-- Action item --
The answer must consist solely of the line that contains "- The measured" and all subsequent lines of the data, each reproduced exactly.

-- Raw data --
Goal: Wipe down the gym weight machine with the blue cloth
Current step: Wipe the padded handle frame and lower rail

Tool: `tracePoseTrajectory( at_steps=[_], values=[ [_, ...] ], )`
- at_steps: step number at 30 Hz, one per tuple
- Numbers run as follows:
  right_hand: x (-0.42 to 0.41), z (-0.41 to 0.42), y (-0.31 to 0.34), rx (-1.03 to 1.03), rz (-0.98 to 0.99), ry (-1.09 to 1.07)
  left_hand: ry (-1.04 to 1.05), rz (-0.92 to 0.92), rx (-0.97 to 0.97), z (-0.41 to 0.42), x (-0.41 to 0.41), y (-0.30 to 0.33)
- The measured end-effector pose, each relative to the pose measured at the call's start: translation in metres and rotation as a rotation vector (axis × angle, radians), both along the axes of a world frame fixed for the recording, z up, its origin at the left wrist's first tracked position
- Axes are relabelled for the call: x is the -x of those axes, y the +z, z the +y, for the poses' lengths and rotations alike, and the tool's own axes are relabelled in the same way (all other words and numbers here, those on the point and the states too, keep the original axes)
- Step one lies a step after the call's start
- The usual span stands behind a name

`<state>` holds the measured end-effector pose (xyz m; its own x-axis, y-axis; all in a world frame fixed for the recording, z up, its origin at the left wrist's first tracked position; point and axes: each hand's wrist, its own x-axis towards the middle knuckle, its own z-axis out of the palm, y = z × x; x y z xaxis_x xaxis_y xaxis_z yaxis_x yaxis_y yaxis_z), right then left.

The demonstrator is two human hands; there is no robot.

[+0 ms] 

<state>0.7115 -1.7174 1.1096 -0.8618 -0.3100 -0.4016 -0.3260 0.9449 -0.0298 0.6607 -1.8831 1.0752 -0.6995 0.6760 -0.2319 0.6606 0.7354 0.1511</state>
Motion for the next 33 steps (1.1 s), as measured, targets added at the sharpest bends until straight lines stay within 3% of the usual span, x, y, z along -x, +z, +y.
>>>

-- Answer below --
- The measured end-effector pose, each relative to the pose measured at the call's start: translation in metres and rotation as a rotation vector (axis × angle, radians), both along the axes of a world frame fixed for the recording, z up, its origin at the left wrist's first tracked position
- Axes are relabelled for the call: x is the -x of those axes, y the +z, z the +y, for the poses' lengths and rotations alike, and the tool's own axes are relabelled in the same way (all other words and numbers here, those on the point and the states too, keep the original axes)
- Step one lies a step after the call's start
- The usual span stands behind a name

`<state>` holds the measured end-effector pose (xyz m; its own x-axis, y-axis; all in a world frame fixed for the recording, z up, its origin at the left wrist's first tracked position; point and axes: each hand's wrist, its own x-axis towards the middle knuckle, its own z-axis out of the palm, y = z × x; x y z xaxis_x xaxis_y xaxis_z yaxis_x yaxis_y yaxis_z), right then left.

The demonstrator is two human hands; there is no robot.

[+0 ms] 

<state>0.7115 -1.7174 1.1096 -0.8618 -0.3100 -0.4016 -0.3260 0.9449 -0.0298 0.6607 -1.8831 1.0752 -0.6995 0.6760 -0.2319 0.6606 0.7354 0.1511</state>
Motion for the next 33 steps (1.1 s), as measured, targets added at the sharpest bends until straight lines stay within 3% of the usual span, x, y, z along -x, +z, +y.
>>>

The answer has been fully written out.